Oscar Berglund, Untitled IV (Layers), 2015, C-print, 50 x 50 cm, (7.9 x 7.9 inches) Edition 1 of 3 + 1AP, Somewhere in Between, Window, 2015, Blackmagic cinema video, Edition of 3 + 1AP, Image Courtesy of the Artist and CYDONIA.
Oscar Berglund at Cydonia
The central dilemma of art-making in the second decade of the 21st century continues to revolve around the conflict between ideas and objects; how to maintain the object-ness of art in an era in which the object can no longer claim primacy.
The Mexico-based artist Oscar Berglund, like many of his contemporaries, utilizes his practice to explore that clash, and in Somewhere in Between, on view at Cydonia through March 19, he wrestles with process, both artistic and natural, exploring various methods of capturing his own processes as well as those of the natural world inside objects and inside the gallery while offering a subtle commentary on our relationship with nature.
The focal point of the small, contemplative exhibition is a man-made pond, complete with water and “aquatic flora,” in Berglund’s most obvious nod towards a blurring of the lines between man and nature. The piece is at once hypnotizing and confusing, the obvious disconnect between such an object’s presence inside the gallery space as well as the water’s reflection of the surrounding architecture force a reconsideration of the often false division we construct between ourselves and our surroundings; we are all, after all, a part of everything else.

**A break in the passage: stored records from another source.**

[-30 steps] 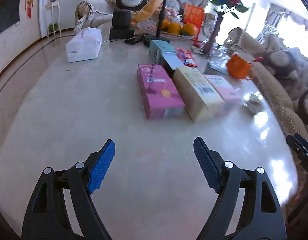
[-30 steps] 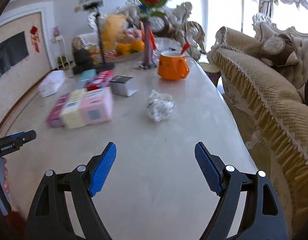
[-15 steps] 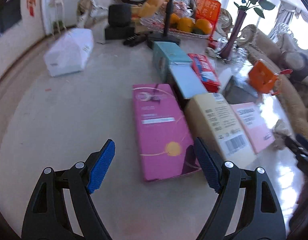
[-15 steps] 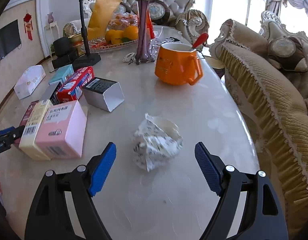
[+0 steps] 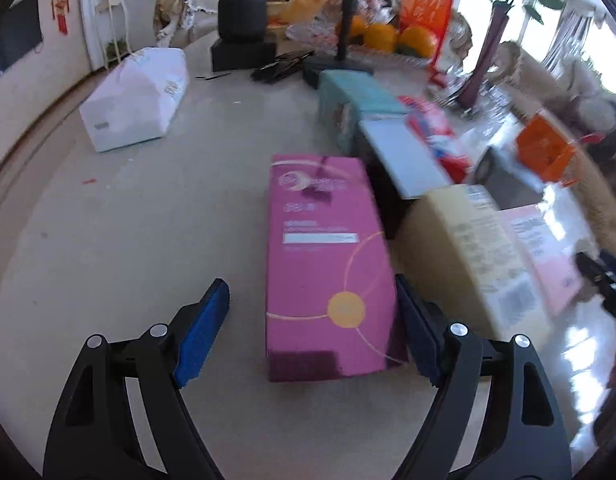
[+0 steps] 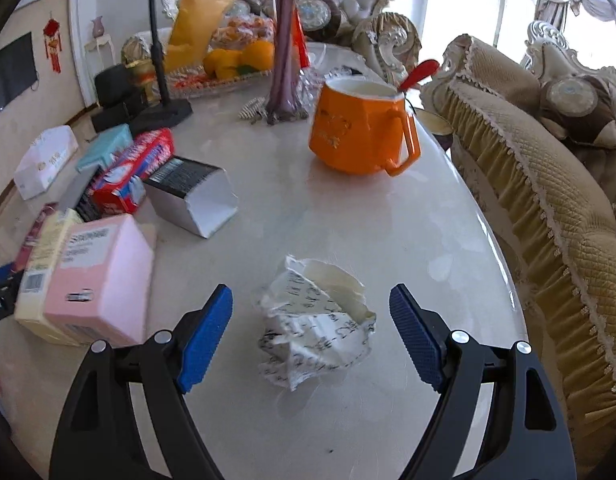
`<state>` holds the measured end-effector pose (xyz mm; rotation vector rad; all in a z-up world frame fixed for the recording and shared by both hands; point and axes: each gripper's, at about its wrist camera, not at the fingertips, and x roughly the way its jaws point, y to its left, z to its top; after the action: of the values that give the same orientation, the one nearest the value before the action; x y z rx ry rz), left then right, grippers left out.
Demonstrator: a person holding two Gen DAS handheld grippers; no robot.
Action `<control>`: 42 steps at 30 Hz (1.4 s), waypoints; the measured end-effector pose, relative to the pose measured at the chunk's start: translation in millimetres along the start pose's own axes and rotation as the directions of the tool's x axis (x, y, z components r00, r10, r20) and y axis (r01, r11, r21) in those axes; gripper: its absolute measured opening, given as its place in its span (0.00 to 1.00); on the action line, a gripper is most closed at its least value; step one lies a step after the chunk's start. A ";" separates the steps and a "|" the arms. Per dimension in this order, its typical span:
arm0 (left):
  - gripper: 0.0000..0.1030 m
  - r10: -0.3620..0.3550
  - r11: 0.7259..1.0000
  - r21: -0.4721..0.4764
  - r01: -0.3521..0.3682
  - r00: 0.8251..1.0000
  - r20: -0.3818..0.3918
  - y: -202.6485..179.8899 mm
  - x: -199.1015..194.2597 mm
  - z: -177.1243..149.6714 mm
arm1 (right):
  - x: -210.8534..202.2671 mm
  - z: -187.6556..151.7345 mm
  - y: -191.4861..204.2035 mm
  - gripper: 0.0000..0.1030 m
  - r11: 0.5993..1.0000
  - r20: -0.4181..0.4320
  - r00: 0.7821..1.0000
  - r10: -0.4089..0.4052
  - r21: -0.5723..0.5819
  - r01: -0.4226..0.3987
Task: Collect trash
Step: 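Grasp the pink BB cream box with the left tool while the right tool grasps the crumpled paper, then carry the pink box and crumpled paper to the wastebasket and release both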
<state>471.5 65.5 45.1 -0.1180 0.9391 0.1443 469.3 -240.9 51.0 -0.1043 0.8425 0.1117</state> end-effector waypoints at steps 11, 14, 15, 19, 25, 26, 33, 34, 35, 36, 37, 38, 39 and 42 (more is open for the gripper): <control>0.56 0.026 0.996 0.087 -0.027 1.000 0.015 8.2 1.1 4.1 | 6.2 -10.1 -0.6 0.44 1.000 -0.072 0.997 0.025 -0.003 -0.026; 0.56 0.033 0.994 0.101 -0.035 0.999 0.018 12.3 -4.6 -0.8 | -4.7 -16.6 0.5 0.42 0.997 -0.060 0.996 0.071 0.021 -0.069; 0.56 0.025 0.995 0.097 -0.027 0.999 0.025 14.2 -8.8 -3.2 | -9.5 -19.2 -0.3 0.42 0.996 -0.052 0.995 0.088 0.035 -0.086; 0.56 -0.017 0.996 0.091 0.011 0.998 0.065 22.3 -39.9 -14.8 | -37.0 -30.5 2.3 0.42 0.987 -0.018 0.989 0.145 0.066 -0.143; 0.56 -0.095 0.991 0.107 0.080 0.986 0.139 36.7 -112.5 -57.7 | -95.3 -64.5 16.5 0.42 0.968 0.050 0.969 0.241 0.067 -0.244; 0.56 -0.105 0.990 0.110 0.089 0.984 0.147 38.6 -123.3 -67.9 | -108.8 -76.8 21.6 0.42 0.960 0.064 0.961 0.269 0.066 -0.273; 0.56 -0.220 0.969 0.150 0.196 0.960 0.170 50.4 -202.3 -179.4 | -184.2 -162.0 52.6 0.42 0.894 0.112 0.893 0.436 0.060 -0.444; 0.56 -0.233 0.965 0.158 0.207 0.958 0.169 50.9 -213.5 -201.3 | -192.6 -173.1 56.2 0.42 0.887 0.116 0.886 0.450 0.055 -0.458; 0.56 -0.247 0.962 0.162 0.220 0.955 0.167 51.3 -221.2 -218.3 | -201.5 -185.8 61.5 0.42 0.879 0.117 0.877 0.466 0.049 -0.474; 0.56 -0.263 0.958 0.165 0.236 0.951 0.162 51.4 -229.2 -236.0 | -212.3 -202.8 68.0 0.42 0.868 0.117 0.866 0.487 0.044 -0.494; 0.56 -0.282 0.952 0.166 0.257 0.947 0.154 51.3 -237.9 -258.1 | -221.9 -218.7 73.5 0.42 0.856 0.117 0.853 0.508 0.043 -0.516; 0.56 -0.297 0.947 0.168 0.272 0.944 0.144 51.0 -244.0 -277.3 | -228.4 -232.9 77.9 0.42 0.843 0.112 0.841 0.529 0.045 -0.536; 0.56 -0.304 0.945 0.172 0.280 0.943 0.133 50.2 -246.9 -293.4 | -235.3 -251.2 84.0 0.42 0.830 0.103 0.829 0.549 0.050 -0.556; 0.56 -0.268 0.946 0.216 0.242 0.958 0.101 41.8 -249.7 -349.2 | -236.8 -295.9 101.9 0.42 0.827 0.052 0.829 0.556 0.064 -0.559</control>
<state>41.6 31.6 41.4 -0.0411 0.7964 -0.1823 80.4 -194.0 27.8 0.2235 0.8242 0.6342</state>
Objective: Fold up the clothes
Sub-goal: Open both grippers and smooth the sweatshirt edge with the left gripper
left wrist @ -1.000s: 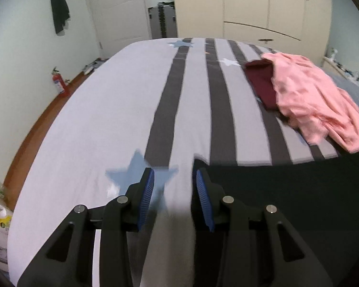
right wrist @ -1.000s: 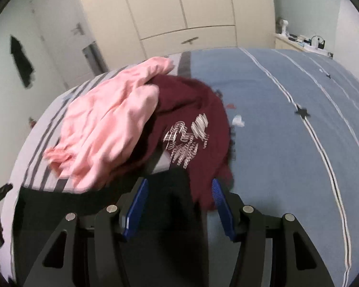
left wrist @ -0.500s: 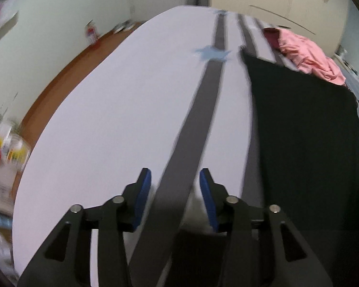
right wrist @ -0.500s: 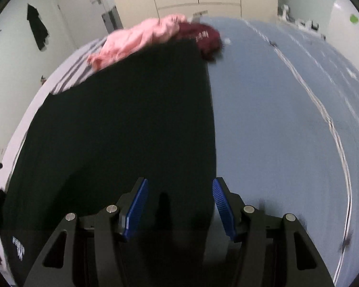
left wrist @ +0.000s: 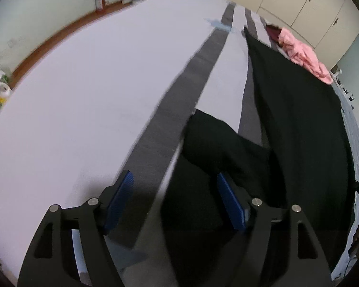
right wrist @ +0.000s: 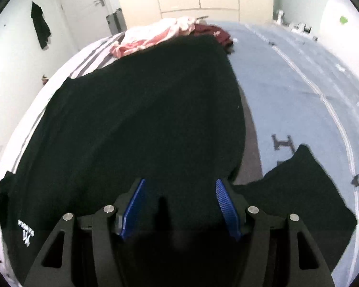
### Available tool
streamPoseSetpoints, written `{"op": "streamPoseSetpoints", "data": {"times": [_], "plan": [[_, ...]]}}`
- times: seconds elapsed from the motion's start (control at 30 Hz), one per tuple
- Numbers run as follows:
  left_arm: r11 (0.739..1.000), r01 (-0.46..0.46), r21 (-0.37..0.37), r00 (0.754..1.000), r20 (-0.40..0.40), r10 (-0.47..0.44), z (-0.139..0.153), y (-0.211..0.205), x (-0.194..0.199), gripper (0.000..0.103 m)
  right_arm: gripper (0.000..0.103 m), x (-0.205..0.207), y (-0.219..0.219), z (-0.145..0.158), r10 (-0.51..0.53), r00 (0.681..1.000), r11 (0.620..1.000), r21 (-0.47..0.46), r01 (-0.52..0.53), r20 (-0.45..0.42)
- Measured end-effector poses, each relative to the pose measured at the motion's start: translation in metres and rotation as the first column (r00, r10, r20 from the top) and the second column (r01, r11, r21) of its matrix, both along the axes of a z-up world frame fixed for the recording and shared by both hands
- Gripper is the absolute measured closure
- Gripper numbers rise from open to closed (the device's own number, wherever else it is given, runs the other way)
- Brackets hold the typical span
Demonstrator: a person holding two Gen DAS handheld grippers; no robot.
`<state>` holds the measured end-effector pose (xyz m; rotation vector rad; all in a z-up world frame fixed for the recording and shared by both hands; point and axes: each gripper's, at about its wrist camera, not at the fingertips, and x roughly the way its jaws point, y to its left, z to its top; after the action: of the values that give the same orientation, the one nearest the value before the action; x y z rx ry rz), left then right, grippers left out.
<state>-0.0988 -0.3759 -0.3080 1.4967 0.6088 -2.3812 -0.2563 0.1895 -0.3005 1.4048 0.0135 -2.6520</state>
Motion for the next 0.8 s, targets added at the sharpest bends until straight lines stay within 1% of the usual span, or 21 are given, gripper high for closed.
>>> {"op": "streamPoseSetpoints", "data": {"times": [0.03, 0.07, 0.1, 0.13, 0.17, 0.2, 0.27, 0.3, 0.37, 0.43, 0.47, 0.53, 0.57, 0.63, 0.7, 0.77, 0.8], "plan": [[1.0, 0.007, 0.0, 1.0, 0.001, -0.007, -0.002, -0.001, -0.002, 0.048, 0.047, 0.0, 0.002, 0.0, -0.015, 1.0, 0.999, 0.037, 0.016, -0.009], [1.0, 0.028, 0.0, 1.0, -0.005, -0.028, -0.002, -0.002, -0.003, 0.059, 0.047, -0.001, 0.003, 0.0, -0.031, 0.999, 0.997, 0.074, 0.032, -0.019], [0.999, 0.046, -0.006, 0.999, -0.003, -0.046, -0.001, -0.002, -0.003, 0.084, 0.047, -0.001, 0.005, 0.0, -0.045, 0.999, 0.993, 0.11, 0.048, -0.029], [0.999, 0.05, -0.013, 0.999, 0.005, -0.05, 0.001, -0.004, -0.001, 0.102, 0.047, -0.002, 0.013, -0.004, -0.067, 0.998, 0.994, 0.088, 0.067, -0.012], [0.998, 0.051, -0.02, 0.999, 0.014, -0.051, 0.003, -0.007, 0.002, 0.102, 0.047, -0.004, 0.02, -0.01, -0.084, 0.996, 0.993, 0.081, 0.083, 0.009], [0.999, 0.042, -0.019, 0.999, 0.012, -0.042, 0.006, -0.014, 0.006, 0.102, 0.047, -0.005, 0.026, -0.02, -0.094, 0.995, 0.99, 0.108, 0.09, 0.031], [0.999, -0.013, -0.043, 1.0, 0.022, 0.014, 0.014, -0.034, 0.021, 0.102, 0.047, -0.006, 0.036, -0.038, -0.106, 0.992, 0.982, 0.167, 0.092, 0.074], [0.998, -0.04, -0.049, 0.999, 0.024, 0.042, 0.018, -0.043, 0.028, 0.102, 0.047, -0.005, 0.041, -0.045, -0.106, 0.99, 0.98, 0.176, 0.09, 0.088], [0.992, -0.108, -0.065, 0.993, 0.032, 0.11, 0.028, -0.064, 0.053, 0.102, 0.04, -0.002, 0.049, -0.048, -0.097, 0.992, 0.981, 0.175, 0.083, 0.077], [0.983, -0.171, -0.067, 0.984, 0.039, 0.174, 0.038, -0.084, 0.081, 0.101, 0.038, -0.001, 0.05, -0.043, -0.09, 0.994, 0.976, 0.203, 0.075, 0.067], [0.981, -0.185, -0.064, 0.981, 0.04, 0.188, 0.042, -0.088, 0.091, 0.101, 0.038, -0.001, 0.048, -0.04, -0.092, 0.994, 0.973, 0.215, 0.077, 0.06], [0.977, -0.207, -0.06, 0.977, 0.039, 0.209, 0.05, -0.093, 0.108, 0.096, 0.038, 0.005, 0.047, -0.03, -0.111, 0.993, 0.969, 0.227, 0.1, 0.035], [0.97, -0.229, -0.079, 0.972, 0.044, 0.232, 0.055, -0.094, 0.117, 0.096, 0.038, 0.009, 0.047, -0.024, -0.121, 0.992, 0.966, 0.232, 0.113, 0.021], [0.956, -0.274, -0.105, 0.96, 0.034, 0.278, 0.064, -0.089, 0.126, 0.096, 0.038, 0.014, 0.046, -0.013, -0.143, 0.99, 0.96, 0.241, 0.14, -0.006], [0.951, -0.294, -0.101, 0.955, 0.018, 0.297, 0.066, -0.089, 0.133, 0.096, 0.038, 0.018, 0.046, -0.004, -0.166, 0.986, 0.954, 0.248, 0.169, -0.031], [0.946, -0.311, -0.095, 0.95, 0.003, 0.312, 0.068, -0.089, 0.139, 0.088, 0.038, 0.024, 0.046, 0.005, -0.191, 0.98, 0.946, 0.254, 0.199, -0.056], [0.943, -0.319, -0.092, 0.947, -0.005, 0.32, 0.069, -0.089, 0.142, 0.08, 0.038, 0.027, 0.046, 0.009, -0.2, 0.977, 0.945, 0.251, 0.211, -0.066]]}}
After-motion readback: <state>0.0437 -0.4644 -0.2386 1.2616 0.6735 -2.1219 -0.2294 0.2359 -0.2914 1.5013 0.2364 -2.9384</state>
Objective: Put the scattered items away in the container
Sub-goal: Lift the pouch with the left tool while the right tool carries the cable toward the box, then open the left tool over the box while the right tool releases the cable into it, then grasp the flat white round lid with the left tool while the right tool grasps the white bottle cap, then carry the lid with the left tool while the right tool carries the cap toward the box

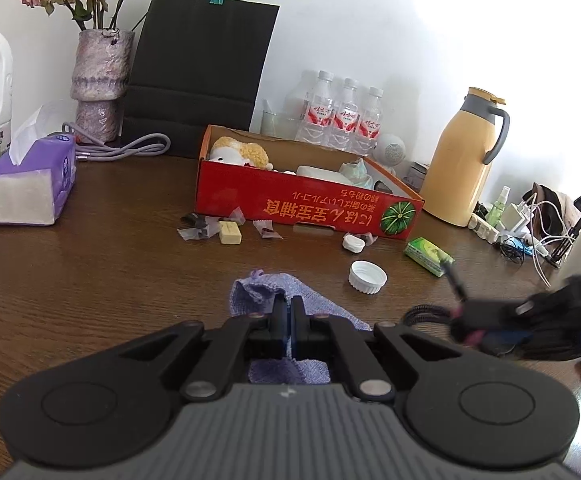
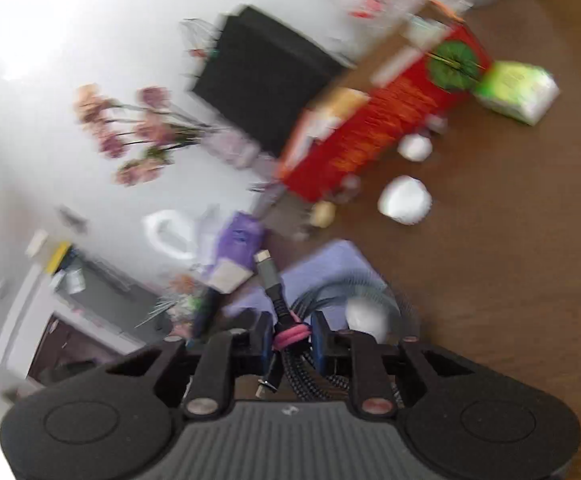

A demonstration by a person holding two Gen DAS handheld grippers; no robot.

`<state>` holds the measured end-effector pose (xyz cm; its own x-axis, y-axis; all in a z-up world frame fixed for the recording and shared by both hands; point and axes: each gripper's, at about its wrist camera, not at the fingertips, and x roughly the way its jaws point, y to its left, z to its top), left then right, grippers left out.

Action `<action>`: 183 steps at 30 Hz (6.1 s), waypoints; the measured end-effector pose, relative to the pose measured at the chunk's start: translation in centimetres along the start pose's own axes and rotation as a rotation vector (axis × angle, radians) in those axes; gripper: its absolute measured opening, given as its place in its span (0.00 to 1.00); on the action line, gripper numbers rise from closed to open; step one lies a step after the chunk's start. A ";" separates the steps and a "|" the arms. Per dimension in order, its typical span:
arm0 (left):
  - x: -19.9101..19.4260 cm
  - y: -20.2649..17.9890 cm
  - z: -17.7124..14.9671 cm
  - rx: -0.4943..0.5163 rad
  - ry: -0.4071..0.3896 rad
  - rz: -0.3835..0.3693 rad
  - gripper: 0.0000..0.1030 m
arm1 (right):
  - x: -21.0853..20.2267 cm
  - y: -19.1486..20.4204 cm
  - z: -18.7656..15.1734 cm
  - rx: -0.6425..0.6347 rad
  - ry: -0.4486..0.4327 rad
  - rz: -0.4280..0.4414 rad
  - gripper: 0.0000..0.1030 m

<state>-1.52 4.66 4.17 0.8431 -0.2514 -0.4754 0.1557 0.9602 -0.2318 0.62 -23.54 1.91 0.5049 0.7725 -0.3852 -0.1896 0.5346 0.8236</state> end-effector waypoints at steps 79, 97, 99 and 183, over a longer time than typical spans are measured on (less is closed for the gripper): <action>10.8 -7.4 16.6 0.228 -0.326 0.262 1.00 | 5.7 10.4 16.3 -0.775 -0.506 -0.664 0.84; 2.8 -7.1 -1.9 0.241 0.034 0.197 1.00 | 0.3 4.1 -2.1 -0.642 -0.260 -0.738 0.74; 3.5 -7.0 -1.4 0.248 0.054 0.204 0.99 | 1.4 4.2 -0.3 -0.659 -0.237 -0.714 0.74; 23.9 1.3 17.0 0.382 0.188 0.239 0.43 | 9.8 8.4 22.4 -0.739 -0.281 -0.665 0.38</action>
<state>27.61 1.99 6.92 0.7764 -0.0018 -0.6302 0.1763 0.9607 0.2144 22.87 -19.17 14.36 0.8574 0.1861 -0.4798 -0.2218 0.9749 -0.0184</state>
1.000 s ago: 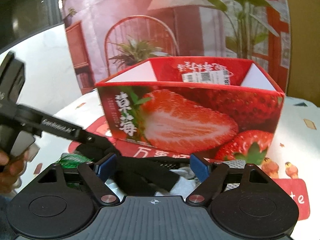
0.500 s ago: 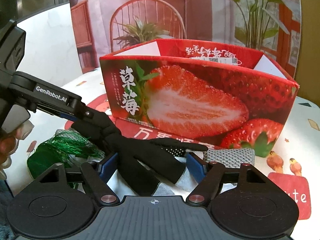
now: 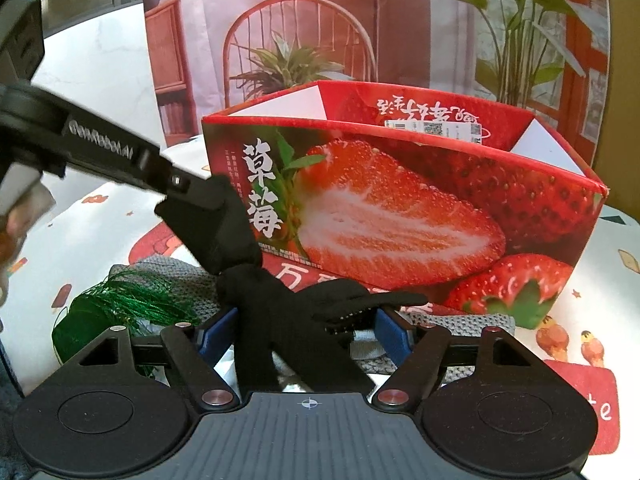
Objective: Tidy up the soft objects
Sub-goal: 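Lift the black glove with the left tool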
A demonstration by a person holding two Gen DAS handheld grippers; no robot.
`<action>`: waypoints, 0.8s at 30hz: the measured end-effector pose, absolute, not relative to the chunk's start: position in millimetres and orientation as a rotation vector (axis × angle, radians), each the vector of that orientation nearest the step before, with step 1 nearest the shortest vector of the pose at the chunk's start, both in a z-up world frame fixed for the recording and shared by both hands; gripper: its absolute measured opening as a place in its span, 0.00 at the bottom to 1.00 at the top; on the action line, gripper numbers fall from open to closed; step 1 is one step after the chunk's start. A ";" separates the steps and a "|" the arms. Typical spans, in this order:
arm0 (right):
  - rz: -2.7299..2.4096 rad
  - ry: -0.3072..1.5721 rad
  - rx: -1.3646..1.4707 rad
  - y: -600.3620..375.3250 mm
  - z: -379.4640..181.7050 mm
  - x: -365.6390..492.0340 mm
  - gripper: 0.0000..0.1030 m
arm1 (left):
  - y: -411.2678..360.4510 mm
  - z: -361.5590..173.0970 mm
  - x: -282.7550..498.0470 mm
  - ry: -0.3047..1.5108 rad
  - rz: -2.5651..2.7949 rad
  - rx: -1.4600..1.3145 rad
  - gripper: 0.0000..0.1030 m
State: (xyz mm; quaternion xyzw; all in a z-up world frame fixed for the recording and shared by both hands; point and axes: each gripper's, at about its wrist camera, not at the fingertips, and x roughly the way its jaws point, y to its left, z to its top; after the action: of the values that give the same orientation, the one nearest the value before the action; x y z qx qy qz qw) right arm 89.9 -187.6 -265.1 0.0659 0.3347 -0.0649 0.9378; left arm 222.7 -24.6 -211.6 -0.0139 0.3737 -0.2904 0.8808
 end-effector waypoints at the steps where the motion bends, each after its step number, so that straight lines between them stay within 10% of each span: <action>1: -0.132 0.684 0.133 -187.8 -265.2 90.4 0.70 | -26.4 -207.4 220.5 0.766 -0.614 -0.032 0.09; 9: -0.137 0.689 0.152 -192.7 -267.4 92.5 0.67 | -43.6 -176.1 207.0 0.675 -0.675 -0.039 0.08; 18: -0.176 0.611 0.241 -214.6 -251.2 84.1 0.24 | -42.6 -157.4 202.2 0.626 -0.675 -0.057 0.08; 24: -0.220 0.516 0.276 -232.0 -226.4 74.2 0.15 | -38.2 -151.7 202.4 0.618 -0.663 -0.072 0.09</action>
State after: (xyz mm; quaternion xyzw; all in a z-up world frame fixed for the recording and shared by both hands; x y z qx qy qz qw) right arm 74.2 -232.0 -226.4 0.1358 0.2540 -0.1081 0.9515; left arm 202.4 -38.2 -151.7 -0.0349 0.2983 -0.3200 0.8985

The boundary between the constructed world and nature is also present in a video work and several photographs that grace the walls, in which Berglund has photographically captured images of an abandoned, decrepit home as nature begins to stake its claim.
The remainder of the show consists of two series of canvases. In one, Berglund has allowed various natural processes such as mold, rust, and mildew to seep through framed canvases, so what viewers encounter as art is nature’s decay, stained by Berglund into an artificial finality; a tenuous assertion of man’s power over nature. In the second series, Berglund has created a similar series of mold-infested canvases—only this time, the painter has made his mark in an ascending and descending, dependent upon your vantage point, gray gradient.
The work is about the entropy of the natural world; it’s about our fragile relationship with that world, and it’s a tender critique of man’s efforts to assert himself upon it. The live pond and live fungus on the canvas serve as tacit reminders, alongside the rather lovely photographs and video work, that whatever we do, we do it with the materials nature itself has offered up for us, and it is inevitable that, eventually, these works too will return from whence they came.
Berglund’s work is also, in its overt use of nature and our relationship with it as subject matter, an unusually poignant evocation of the difficulty contemporary artists and their audiences have in synthesizing massive ideas into marketable, contained art objects. What does the work communicate to you? Is it what the artist intended? Or does the art object seem too small to convey the heavy conceptual weight with which it is imbued?
Just as man cannot stop or contain the entropy of nature, artists in the 21st century are perpetually grappling with what it looks like, or if it’s possible, to contain an idea in art’s restrictive reliance on the object.